YOUR INSTRUCTIONS:
For this exercise, return all the data word for word, with images left out.

Saved entries
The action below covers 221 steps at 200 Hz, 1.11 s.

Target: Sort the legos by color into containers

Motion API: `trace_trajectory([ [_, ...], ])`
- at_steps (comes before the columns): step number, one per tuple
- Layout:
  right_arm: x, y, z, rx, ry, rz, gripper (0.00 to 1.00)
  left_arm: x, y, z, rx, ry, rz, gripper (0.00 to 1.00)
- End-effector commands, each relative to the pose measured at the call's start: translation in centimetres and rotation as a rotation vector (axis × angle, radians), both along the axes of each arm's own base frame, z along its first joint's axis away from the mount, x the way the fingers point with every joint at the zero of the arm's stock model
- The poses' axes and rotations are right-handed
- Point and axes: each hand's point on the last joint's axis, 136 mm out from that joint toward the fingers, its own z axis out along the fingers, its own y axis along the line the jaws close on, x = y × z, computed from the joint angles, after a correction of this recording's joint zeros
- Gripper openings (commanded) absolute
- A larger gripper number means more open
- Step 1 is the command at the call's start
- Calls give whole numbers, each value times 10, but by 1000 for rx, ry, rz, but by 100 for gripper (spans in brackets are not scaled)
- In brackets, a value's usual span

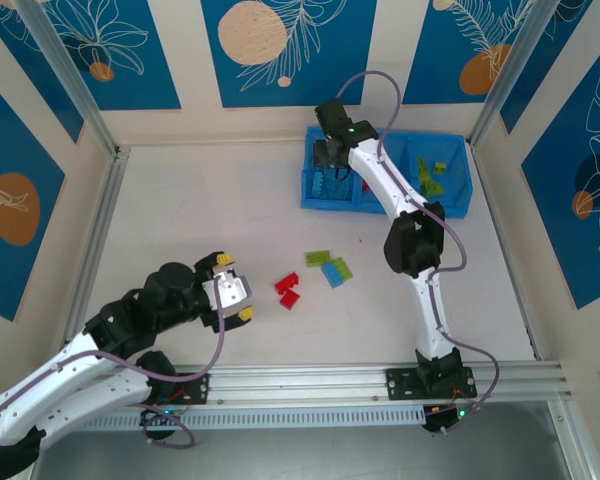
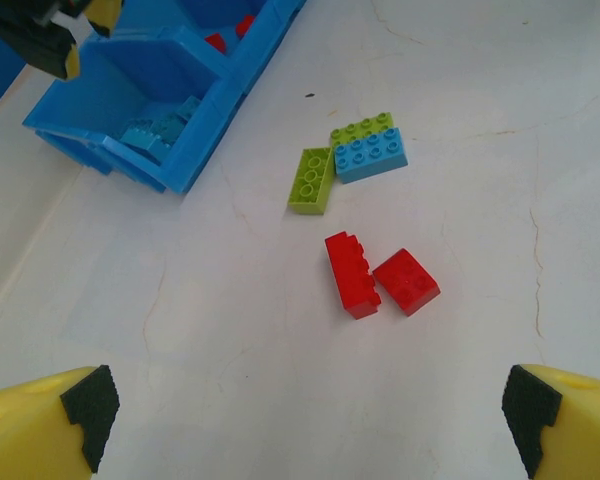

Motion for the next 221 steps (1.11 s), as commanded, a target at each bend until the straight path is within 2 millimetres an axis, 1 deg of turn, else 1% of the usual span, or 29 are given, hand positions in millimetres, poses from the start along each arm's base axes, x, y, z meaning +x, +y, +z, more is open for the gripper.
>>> trace_trajectory([
  [1,-57,-6,47,36,9,24,60,1,-1,-2,-2,7,-4,100],
  [8,-78,-5,42,45,21,44,60,0,-2,-2,-6,8,-7,100],
  [14,-93,-1,49,69,-4,73,60,0,-2,-1,-7,8,-9,100],
  [18,-105,1,44,76,-5,93,60,0,-2,-2,-8,9,-9,100],
  [22,-115,4,48,88,-26,113,60,0,-2,-2,-8,8,-9,100],
  [23,-120,4,44,84,-18,117,60,0,-2,-1,-8,7,-9,100],
  [27,-130,5,45,90,-30,132,60,0,-2,-1,-8,7,-8,100],
  [28,-133,5,39,85,-22,134,60,0,-2,-1,-9,6,-8,100],
  [29,-137,6,41,87,-28,138,60,0,-2,-1,-9,6,-9,100],
  [33,-149,5,36,79,-30,145,60,0,-2,-1,-8,6,-9,100],
  [35,-153,5,38,83,-41,146,60,0,-2,-1,-8,6,-8,100],
  [42,-173,2,27,61,-35,147,60,1,-2,-2,-6,5,-9,100],
  [44,-177,2,27,59,-39,147,60,1,-2,-2,-6,6,-9,100],
  [45,-180,2,21,50,-30,146,60,1,-2,-2,-6,6,-9,100],
  [46,-183,1,24,53,-39,146,60,1,-2,-2,-5,7,-9,100],
  [48,-188,-1,20,45,-34,147,60,1,-2,-2,-6,6,-9,100],
  [54,-202,-4,7,20,-16,142,60,1,-3,-3,-3,9,-11,100],
  [61,-216,-7,1,8,-13,142,60,1,-4,-2,-3,9,-12,100],
  [64,-223,-9,-6,-2,-2,143,60,1,-4,-3,-2,12,-14,100],
  [74,-240,-11,-18,-20,19,157,60,1,-6,-4,0,18,-19,100],
  [86,-255,-12,-40,-51,63,181,61,1,-7,-5,3,28,-24,100],
  [101,-265,-11,-64,-86,123,210,61,1,-8,-8,10,39,-24,100],
  [112,-269,-9,-79,-122,163,231,61,2,-7,-8,12,39,-22,100],
  [138,-264,-4,-107,-199,212,248,61,3,-4,-8,17,29,-7,100],
  [162,-255,0,-133,-192,252,247,60,4,-3,-8,17,25,0,100],
  [174,-253,1,-141,-181,273,241,60,4,-3,-10,22,26,0,100],
  [190,-254,7,-146,-167,281,256,59,5,-3,-11,26,31,3,100],
  [211,-260,17,-151,-121,294,279,51,5,-5,-12,28,36,2,100],
  [221,-265,22,-155,-95,308,289,50,6,-5,-14,32,41,2,100],
])
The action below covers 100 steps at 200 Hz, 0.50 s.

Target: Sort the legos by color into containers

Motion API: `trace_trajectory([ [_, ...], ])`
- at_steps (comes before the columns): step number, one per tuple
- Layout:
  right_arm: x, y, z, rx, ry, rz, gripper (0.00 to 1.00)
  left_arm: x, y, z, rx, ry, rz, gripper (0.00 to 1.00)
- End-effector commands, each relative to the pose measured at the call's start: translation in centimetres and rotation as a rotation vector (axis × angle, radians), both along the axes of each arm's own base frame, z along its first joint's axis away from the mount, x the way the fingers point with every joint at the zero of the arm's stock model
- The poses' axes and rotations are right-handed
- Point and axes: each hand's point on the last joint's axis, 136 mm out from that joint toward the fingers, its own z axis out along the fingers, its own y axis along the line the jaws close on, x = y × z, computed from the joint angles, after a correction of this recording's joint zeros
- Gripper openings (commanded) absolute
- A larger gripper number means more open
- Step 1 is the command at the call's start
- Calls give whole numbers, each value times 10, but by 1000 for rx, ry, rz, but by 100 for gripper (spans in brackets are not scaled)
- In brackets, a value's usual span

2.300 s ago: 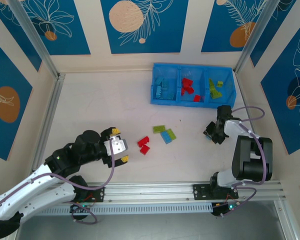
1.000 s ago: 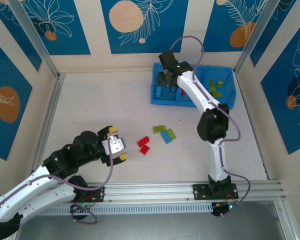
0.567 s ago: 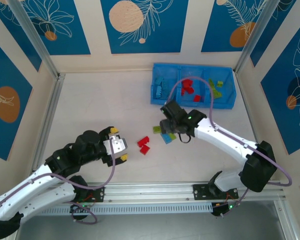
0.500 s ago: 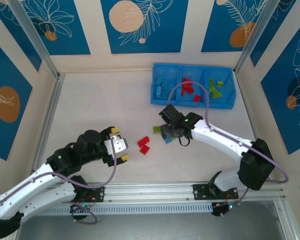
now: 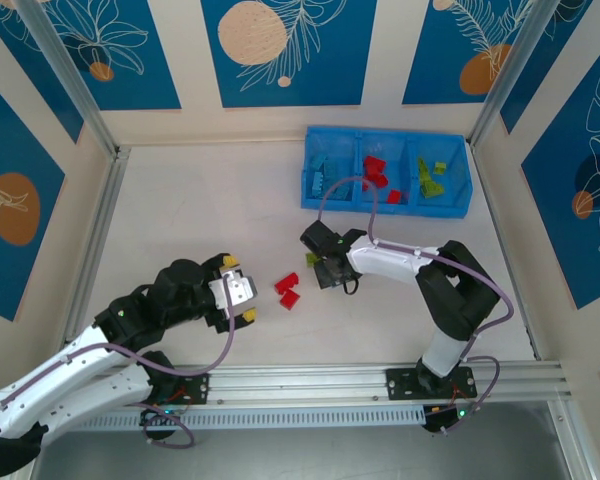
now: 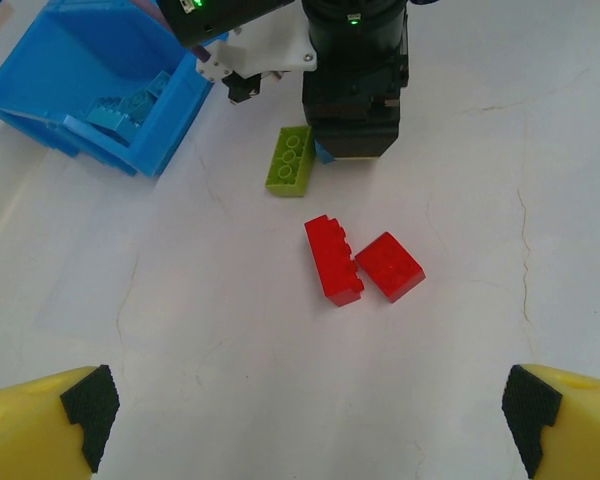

ANSWER SECTION:
The action below covers 221 steps at 200 Hz, 1.11 s.

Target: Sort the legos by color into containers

Motion API: `trace_trajectory([ [_, ...], ])`
- at_steps (comes before the columns): step number, one per tuple
- Layout:
  right_arm: x, y, z, rx, ry, rz, gripper (0.00 to 1.00)
  left_arm: x, y, z, rx, ry, rz, gripper (0.00 to 1.00)
- End-effector commands, each relative to the pose measured at the call's start: translation in centimetres and rotation as a rotation vector (axis × angle, radians), both along the axes of each arm's own base frame, z along its first joint's axis away from the mount, x the way the fingers point with every joint at the zero of the arm's stock model
- The poses' axes and rotations are right-handed
- Point and axes: each hand's point on the last joint's axis, 136 mm out from that joint toward the fingers, its own z axis out along the fingers, its own y axis along the line the jaws close on, x = y × z, computed from the joint angles, after a correction of this recording's joint zeros
- Gripper openings (commanded) absolute
- A larger gripper number means more open
- Step 1 is the command at the call's start
- Calls give whole numbers, each value times 10, but by 1000 for rx, ry, rz, but by 100 for gripper (spans in brackets are not scaled)
- In brackets, a value's usual span


Motion for the next 221 steps (1.11 s), as commanded, a target at each bend until the straight path is within 2 millimetres an axis, 1 deg of turn, else 1% of the usual span, or 29 are given, hand positions in millimetres, poses from the start along each arm's base axes, x, y, z meaning +x, +y, +z, more is open for the gripper.
>>> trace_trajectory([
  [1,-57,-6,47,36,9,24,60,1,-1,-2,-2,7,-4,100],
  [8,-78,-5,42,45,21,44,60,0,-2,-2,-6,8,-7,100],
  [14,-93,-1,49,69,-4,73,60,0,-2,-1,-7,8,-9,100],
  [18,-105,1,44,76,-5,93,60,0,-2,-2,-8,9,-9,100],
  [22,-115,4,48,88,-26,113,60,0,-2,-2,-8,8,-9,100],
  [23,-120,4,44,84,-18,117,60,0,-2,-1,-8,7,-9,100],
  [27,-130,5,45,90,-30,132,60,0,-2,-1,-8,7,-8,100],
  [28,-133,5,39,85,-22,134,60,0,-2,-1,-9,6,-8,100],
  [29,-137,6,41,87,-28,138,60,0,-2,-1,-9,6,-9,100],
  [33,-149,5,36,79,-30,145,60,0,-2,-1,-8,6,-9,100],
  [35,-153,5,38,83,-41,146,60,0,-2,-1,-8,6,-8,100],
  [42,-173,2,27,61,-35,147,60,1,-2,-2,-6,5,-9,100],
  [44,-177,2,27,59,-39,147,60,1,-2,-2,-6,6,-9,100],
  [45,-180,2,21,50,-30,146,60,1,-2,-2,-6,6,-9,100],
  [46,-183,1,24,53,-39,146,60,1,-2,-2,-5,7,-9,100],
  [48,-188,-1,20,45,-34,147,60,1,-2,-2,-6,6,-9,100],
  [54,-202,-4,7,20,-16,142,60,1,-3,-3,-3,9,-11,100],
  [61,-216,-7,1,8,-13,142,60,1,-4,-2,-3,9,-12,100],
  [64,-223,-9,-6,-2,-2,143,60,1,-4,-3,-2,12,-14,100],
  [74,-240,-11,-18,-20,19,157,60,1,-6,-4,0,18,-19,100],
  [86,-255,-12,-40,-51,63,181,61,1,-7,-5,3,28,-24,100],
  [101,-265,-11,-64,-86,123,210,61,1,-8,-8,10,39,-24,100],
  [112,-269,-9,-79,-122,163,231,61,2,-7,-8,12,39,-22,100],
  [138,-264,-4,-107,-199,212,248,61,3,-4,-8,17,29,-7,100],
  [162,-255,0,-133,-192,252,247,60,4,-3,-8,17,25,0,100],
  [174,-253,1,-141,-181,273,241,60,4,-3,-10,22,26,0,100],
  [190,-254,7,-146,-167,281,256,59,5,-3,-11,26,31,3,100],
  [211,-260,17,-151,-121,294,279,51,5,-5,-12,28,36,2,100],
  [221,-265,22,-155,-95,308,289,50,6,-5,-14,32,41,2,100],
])
The action below covers 100 steps at 200 Hz, 0.50 s.

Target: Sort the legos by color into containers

Motion API: `trace_trajectory([ [_, ...], ])`
- at_steps (comes before the columns): step number, one per tuple
- Layout:
  right_arm: x, y, z, rx, ry, rz, gripper (0.00 to 1.00)
  left_arm: x, y, z, rx, ry, rz, gripper (0.00 to 1.00)
- End-effector commands, each relative to the pose measured at the call's start: translation in centimetres and rotation as a rotation vector (axis × angle, radians), both along the axes of each arm's own base frame, z along its first joint's axis away from the mount, x the way the fingers point with every joint at the zero of the arm's stock model
- The poses' axes and rotations are right-handed
- Point and axes: each hand's point on the last joint's axis, 136 mm out from that joint toward the fingers, its own z axis out along the fingers, its own y axis along the line the jaws close on, x = y × z, computed from the joint angles, after a correction of this recording's joint zeros
- Gripper openings (commanded) absolute
- A larger gripper number means more open
- Step 1 is the command at the call's start
- Calls give whole numbers, each value times 10, but by 1000 for rx, ry, rz, but by 100 for gripper (spans in brackets are not scaled)
- In brackets, a value's usual span

2.300 s ago: 
1.000 s ago: 
0.567 s ago: 
0.500 s ago: 
now: 
now: 

Nothing further remains for this exercise.